05:22 Alors là, ça a été l'horreur.
05:24 C'était la pagaille complète.
05:26 Les Allemands n'évacuaient même plus les barraques où les gens étaient entassés.
05:31 À une heure de l'après-midi, on a vu le drapeau blanc sur la forteresse de Mauthausen.
05:36 Donc les Allemands avaient mis le drapeau blanc, ils avaient ouvert les portes, ils étaient partis.
05:40 En disant que de toute façon, ils n'allaient pas laisser de survivants, qu'ils allaient revenir, qu'ils allaient tuer tout le monde.
05:44 Enfin, ils faisaient ça à chaque fois qu'il fallait évacuer un camp.
05:47 On s'est dit, qu'est-ce qu'on fait ?
05:49 Alors il y en a une qui dit, si on sort, ils vont nous tirer dessus.
05:53 Ben je dis, si on reste, ils nous tireront dessus quand même.
05:55 Alors je dis, on va risquer.
05:57 Donc on est sortis, on est arrivés dans une clairière, où là il y avait un bâtiment.
06:01 C'était un ancien couvent.
06:03 Et devant la porte de ce couvent, il y avait des prisonniers de guerre français qui travaillaient comme aides infirmières.

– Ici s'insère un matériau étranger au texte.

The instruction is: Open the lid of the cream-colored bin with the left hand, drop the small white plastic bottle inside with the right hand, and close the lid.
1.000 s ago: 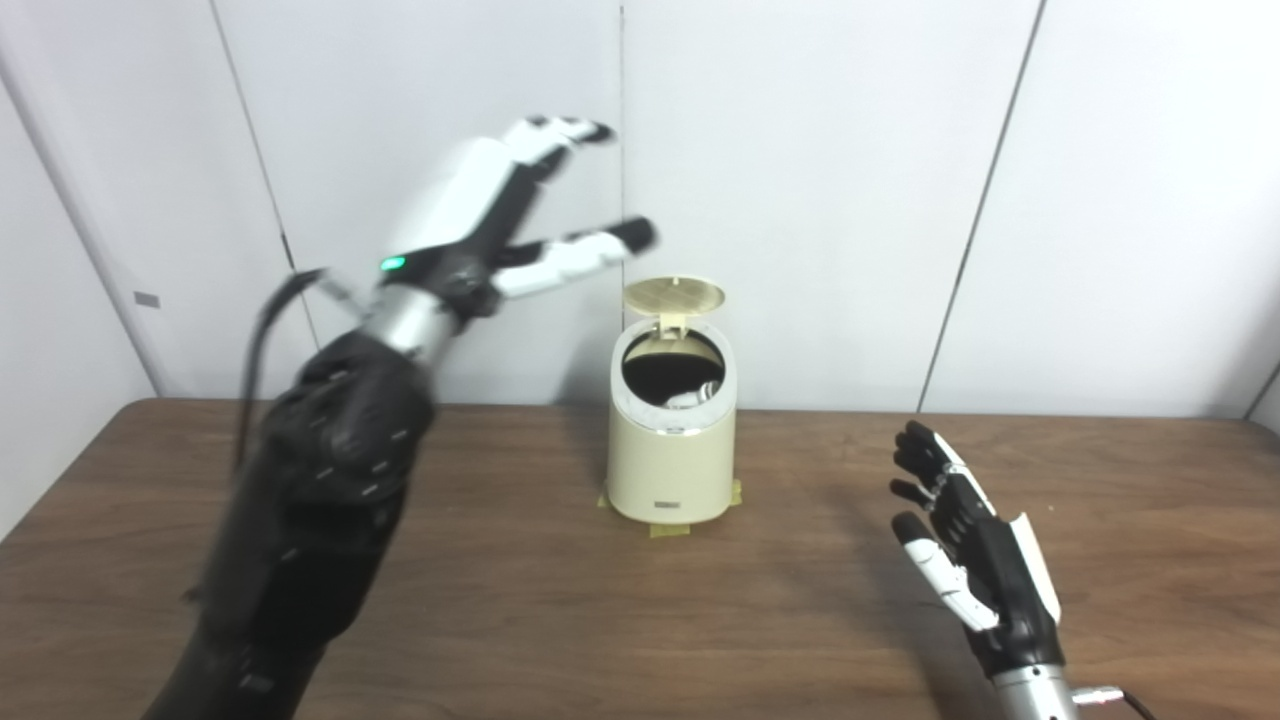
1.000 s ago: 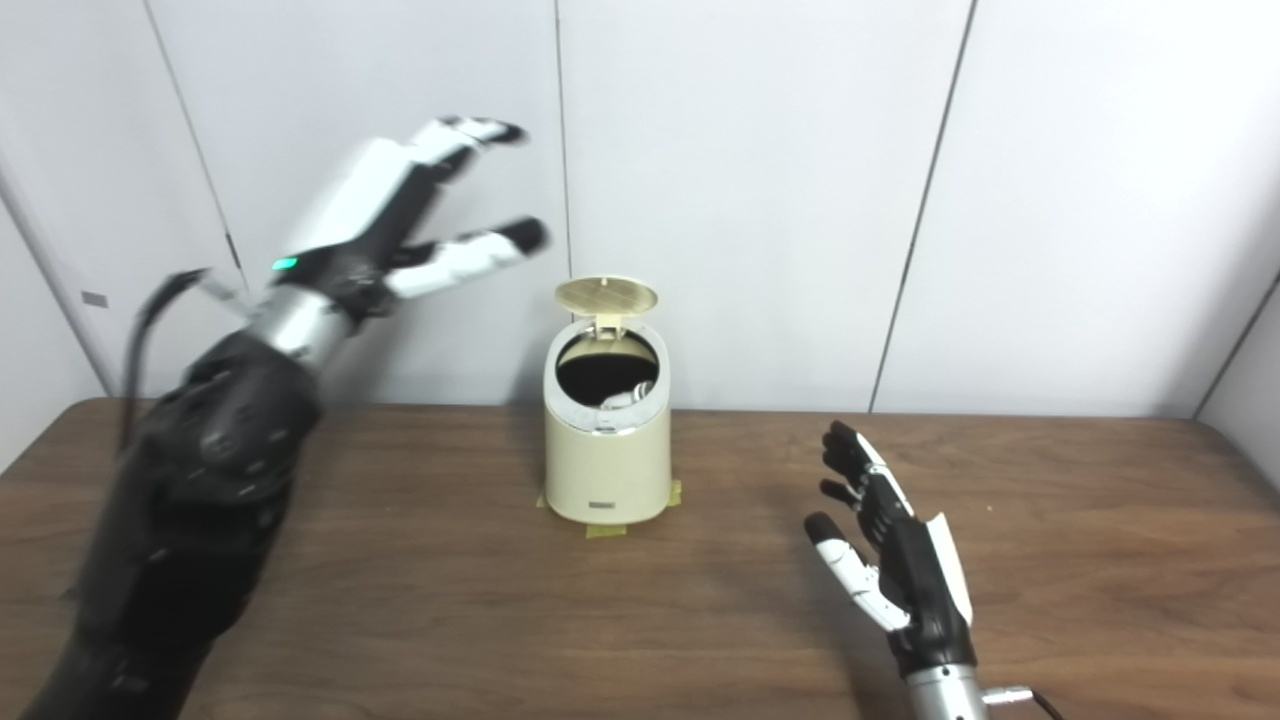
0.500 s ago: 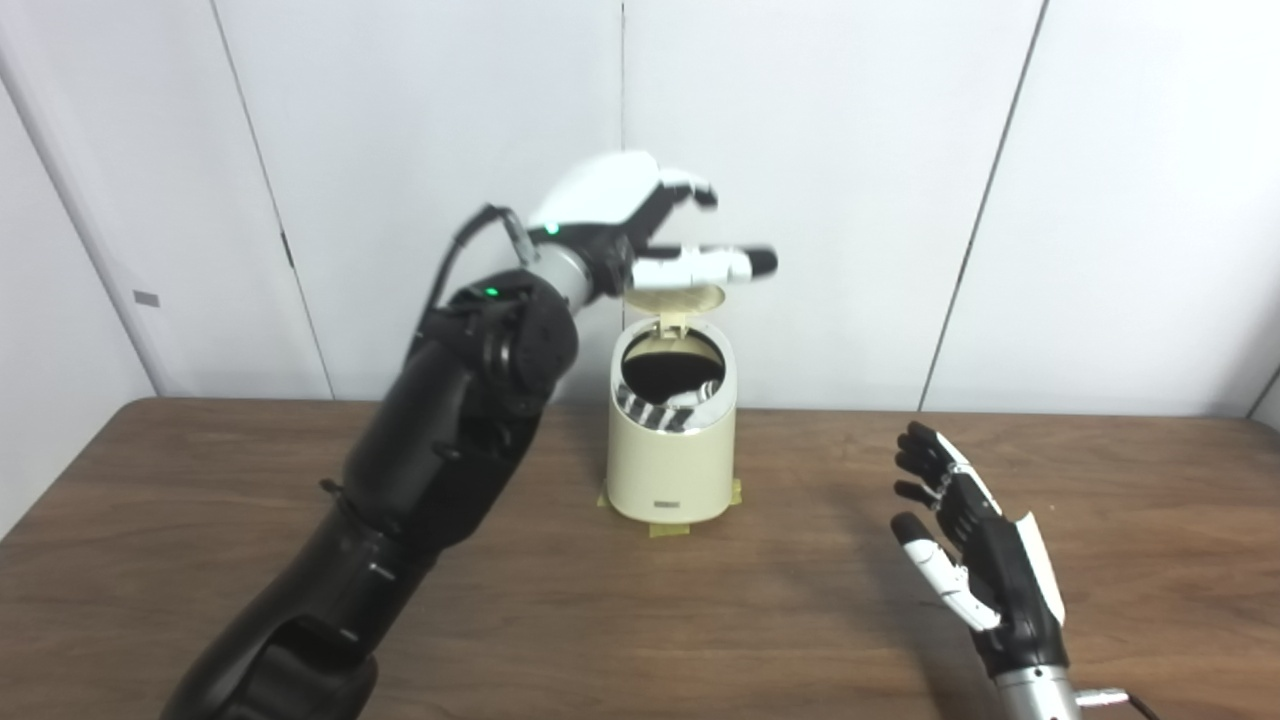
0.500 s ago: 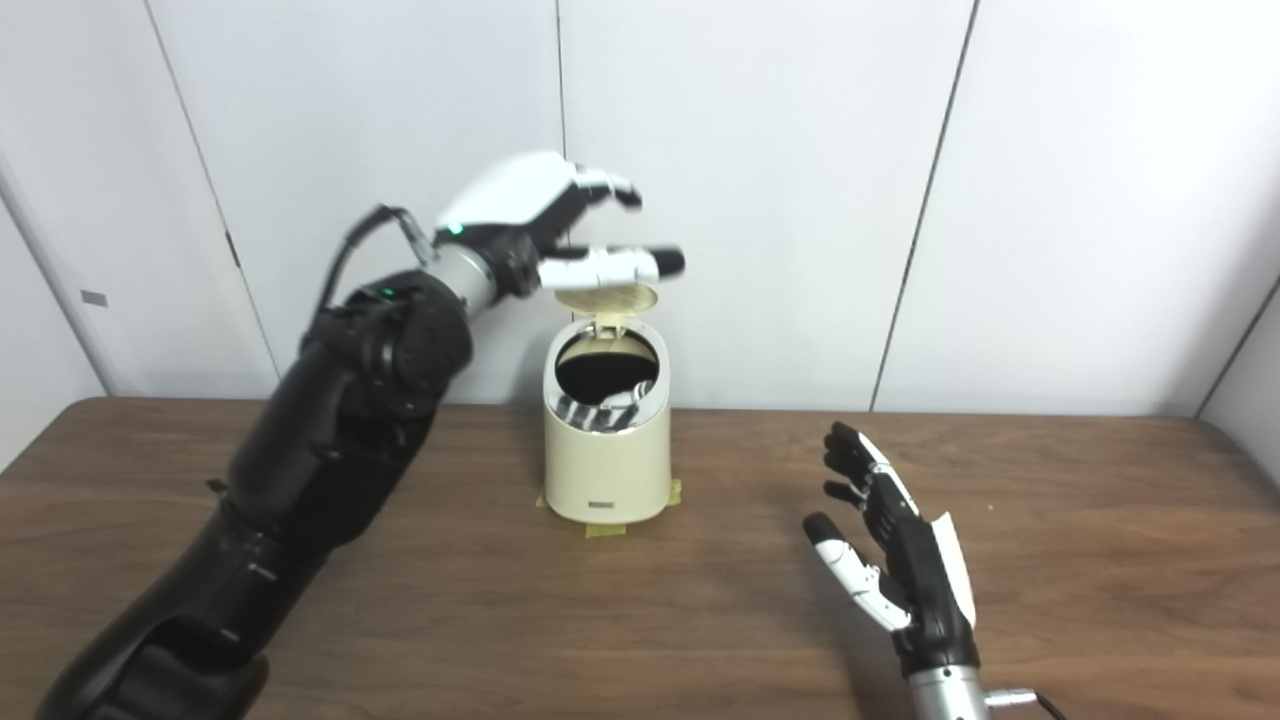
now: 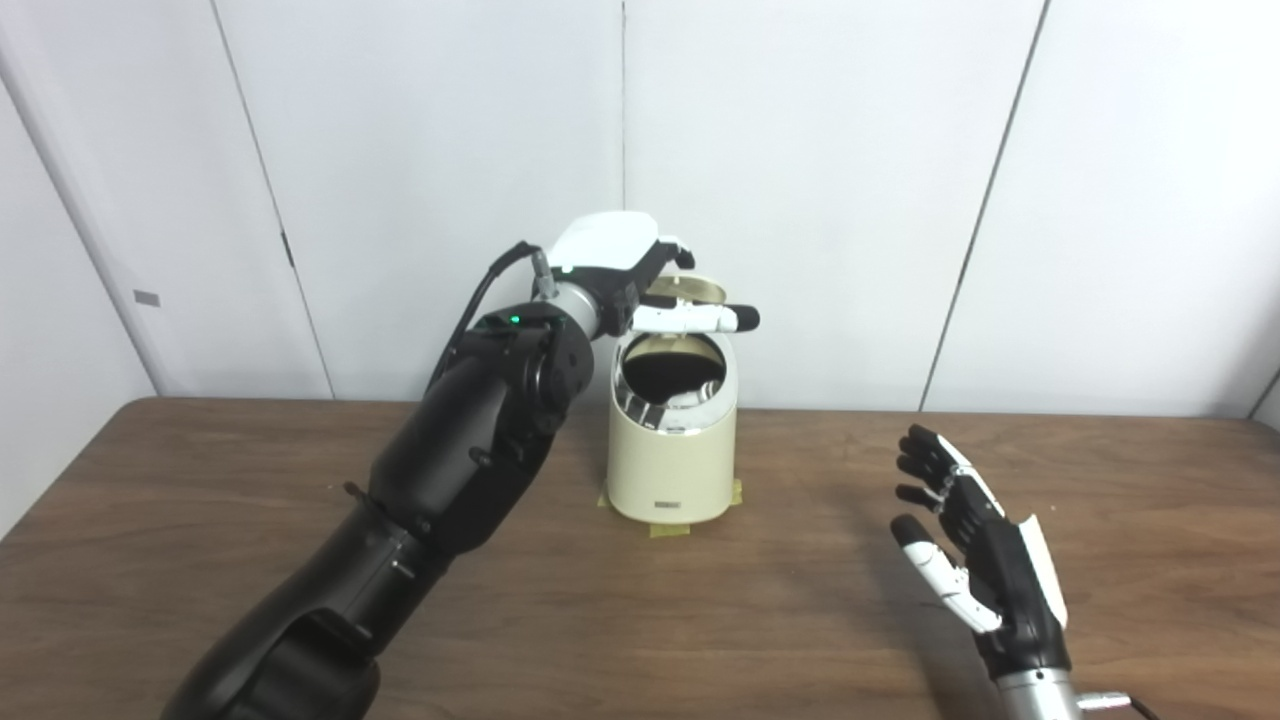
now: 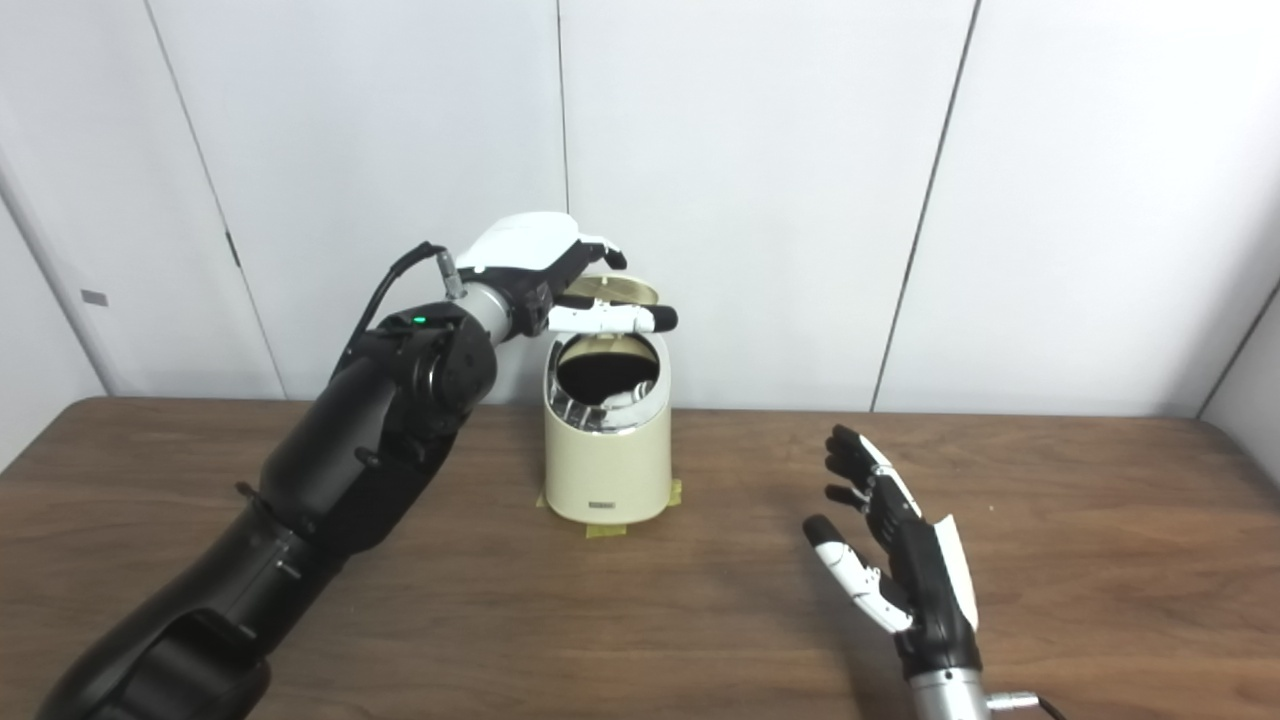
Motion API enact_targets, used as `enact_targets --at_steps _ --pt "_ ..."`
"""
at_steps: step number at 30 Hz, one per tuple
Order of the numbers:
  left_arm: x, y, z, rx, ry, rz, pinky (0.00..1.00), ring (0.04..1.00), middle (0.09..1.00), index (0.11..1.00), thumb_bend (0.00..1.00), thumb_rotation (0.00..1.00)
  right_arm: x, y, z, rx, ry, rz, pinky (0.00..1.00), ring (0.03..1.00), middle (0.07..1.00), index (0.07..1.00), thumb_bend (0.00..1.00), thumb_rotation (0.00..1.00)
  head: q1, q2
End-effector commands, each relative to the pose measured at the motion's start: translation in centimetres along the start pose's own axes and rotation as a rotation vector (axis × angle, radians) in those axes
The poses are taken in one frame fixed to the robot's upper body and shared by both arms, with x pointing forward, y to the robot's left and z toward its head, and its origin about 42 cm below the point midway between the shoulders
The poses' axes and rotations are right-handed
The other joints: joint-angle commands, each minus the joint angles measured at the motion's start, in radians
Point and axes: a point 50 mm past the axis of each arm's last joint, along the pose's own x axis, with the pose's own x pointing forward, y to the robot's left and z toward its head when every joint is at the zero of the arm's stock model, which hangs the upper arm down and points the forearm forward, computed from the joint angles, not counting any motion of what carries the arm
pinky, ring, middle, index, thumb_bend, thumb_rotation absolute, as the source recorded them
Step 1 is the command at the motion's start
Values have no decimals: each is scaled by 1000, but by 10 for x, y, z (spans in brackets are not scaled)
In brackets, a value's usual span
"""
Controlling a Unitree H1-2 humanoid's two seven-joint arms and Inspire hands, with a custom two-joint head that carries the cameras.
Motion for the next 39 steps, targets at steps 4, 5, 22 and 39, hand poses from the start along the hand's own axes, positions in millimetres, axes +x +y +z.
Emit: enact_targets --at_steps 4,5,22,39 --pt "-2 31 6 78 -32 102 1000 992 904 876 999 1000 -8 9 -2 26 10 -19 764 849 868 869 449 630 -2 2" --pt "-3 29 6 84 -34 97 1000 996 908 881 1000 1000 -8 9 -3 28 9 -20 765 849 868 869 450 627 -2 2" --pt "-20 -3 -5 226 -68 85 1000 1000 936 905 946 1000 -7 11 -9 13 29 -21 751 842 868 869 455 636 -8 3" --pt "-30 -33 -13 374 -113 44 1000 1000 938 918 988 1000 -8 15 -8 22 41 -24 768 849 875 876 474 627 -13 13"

06:08 Alors, ils nous ont désinfectés, bien sûr.
06:11 Ils nous ont fait prendre une douche.
06:13 Ensuite, ils nous ont pesé. Je devais peser 32 kilos.
06:21 Des gens qui sont venus vers nous à Belleville en nous disant, qu'est-ce qui vous est arrivé ?
06:25 Racontez-nous.
06:26 Enfin bref, on a commencé à parler avec Marie, ce petit attroupement.
06:30 Puis d'un seul coup, il y a un bonhomme qui s'est déchaîné, qui m'a dit,
06:33 mais vous êtes venus folles, vous racontez n'importe quoi, ça ne peut plus exister.
06:37 Quelle idée de propager des histoires pareilles ? Un vrai scandale.
06:40 Et il nous a regardés en disant, au fait, vous êtes revenus si peu nombreuses.
06:44 Qu'est-ce que vous avez fait, vous, pour revenir et pour nous faire des histoires ?
06:47 Au fait, vous êtes revenues si peu nombreuses.
06:49 Qu'est-ce que vous avez fait, vous, pour revenir et pour les autres ?
06:52 Alors, vous voyez, on a été culpabilisés d'être revenus.